Artist
Roxette
Pop Rock · Sweden · 1986
high confidence
artist-side split is modeled + gross catalog revenue is separated. Why?
The primary figure is the modeled artist-side or estate-side annual cut, not gross catalog revenue.
Roxette's strongest songs still generate long-tail streaming and soundtrack-style value because they remain broadly familiar and emotionally legible.
Short Answer
How much money does Roxette make?
Roxette is modeled at $550K-$2.2M/year per year on the artist side, with gross catalog revenue and ownership context separated below.
Takeaway: Roxette works as a durable earnings page because the artist-side estimate, ownership context, and gross catalog framing can all be separated cleanly.
Conservative modeled artist-side annual earnings: $550K-$2.2M/year.
Did You Know?
- Currently ranks around the top 76% of tracked artists by modeled artist-side earnings
- Active since 1986 and still commercially relevant roughly 40 years later
- 2 tracked top songs currently support this page
- Pop Rock remains the clearest genre lane for this catalog
- high confidence estimate
Why This Catalog Still Works
- Repeat streaming and playlist familiarity help the strongest songs keep earning after release.
- Broad catalog recognition improves resilience across radio memory, social reuse, and rediscovery.
- Licensing and seasonal or event-driven playback can create recurring revenue spikes.
Roxette sits in the top 76% of tracked artists on the site by modeled artist-side earnings.
How It Compares
Roxette is compared against nearby artists in the catalog based on genre, country, era, and modeled earnings range.
Revenue Breakdown
Bars reflect modeled annual midpoint ranges, not audited royalty statements.
More Questions About Roxette
How much does Roxette make in a year?
Roxette is modeled at $550K-$2.2M/year per year on the artist side, with gross catalog revenue and ownership context separated below.
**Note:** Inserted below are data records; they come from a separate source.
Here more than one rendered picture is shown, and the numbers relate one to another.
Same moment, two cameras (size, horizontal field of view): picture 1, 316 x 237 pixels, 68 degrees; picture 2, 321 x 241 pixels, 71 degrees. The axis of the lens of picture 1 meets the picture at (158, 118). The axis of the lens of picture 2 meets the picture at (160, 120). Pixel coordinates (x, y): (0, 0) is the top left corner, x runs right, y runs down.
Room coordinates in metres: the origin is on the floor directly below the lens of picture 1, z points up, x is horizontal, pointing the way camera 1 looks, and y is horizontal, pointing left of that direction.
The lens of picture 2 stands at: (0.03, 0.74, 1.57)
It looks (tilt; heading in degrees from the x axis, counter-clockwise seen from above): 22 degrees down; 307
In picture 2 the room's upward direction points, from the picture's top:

Why does Roxette still make money?
Repeat streaming and playlist familiarity help the strongest songs keep earning after release. Broad catalog recognition improves resilience across radio memory, social reuse, and rediscovery. Licensing and seasonal or event-driven playback can create recurring revenue spikes.
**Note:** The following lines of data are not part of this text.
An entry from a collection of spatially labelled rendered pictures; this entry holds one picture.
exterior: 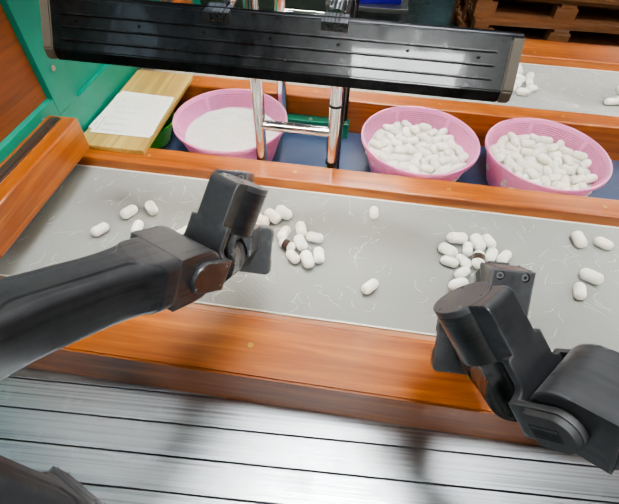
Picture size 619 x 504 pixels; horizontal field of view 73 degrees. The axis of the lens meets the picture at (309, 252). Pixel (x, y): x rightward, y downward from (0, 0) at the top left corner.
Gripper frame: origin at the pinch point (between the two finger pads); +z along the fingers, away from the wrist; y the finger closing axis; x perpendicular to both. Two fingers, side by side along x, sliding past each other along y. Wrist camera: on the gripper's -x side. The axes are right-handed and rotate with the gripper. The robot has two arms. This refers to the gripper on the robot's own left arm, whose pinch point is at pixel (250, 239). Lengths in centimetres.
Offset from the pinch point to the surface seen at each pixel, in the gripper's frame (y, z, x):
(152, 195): 24.3, 16.3, -3.8
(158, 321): 11.2, -7.5, 13.0
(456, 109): -39, 45, -31
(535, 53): -65, 73, -55
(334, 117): -10.4, 16.8, -22.5
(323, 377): -14.4, -11.2, 16.2
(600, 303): -59, 7, 5
Who controls Roxette's catalog?
Roxette's page should be read as modeled artist-side annual income, not a public royalty statement. Ownership and label terms can materially change take-home economics.
Show ownership and assumptions
Roxette's page should be read as modeled artist-side annual income, not a public royalty statement. Ownership and label terms can materially change take-home economics.
Supporting Revenue Context
Assumptions: Estimate keeps Roxette's current headline range as the artist-side figure and models gross catalog, label, publishing, and writer lanes from that conservative annual range.
Ownership and Catalog Status
Notes: Roxette's page should be read as modeled artist-side annual income, not a public royalty statement. Ownership and label terms can materially change take-home economics.
Split-aware estimate
The primary figure is the modeled artist-side or estate-side annual cut, not gross catalog revenue.
More Context
Related Artists
Key Career Highlights
Editorial Insight
Songs like Listen to Your Heart and It Must Have Been Love still help define the catalog's long-tail earnings profile.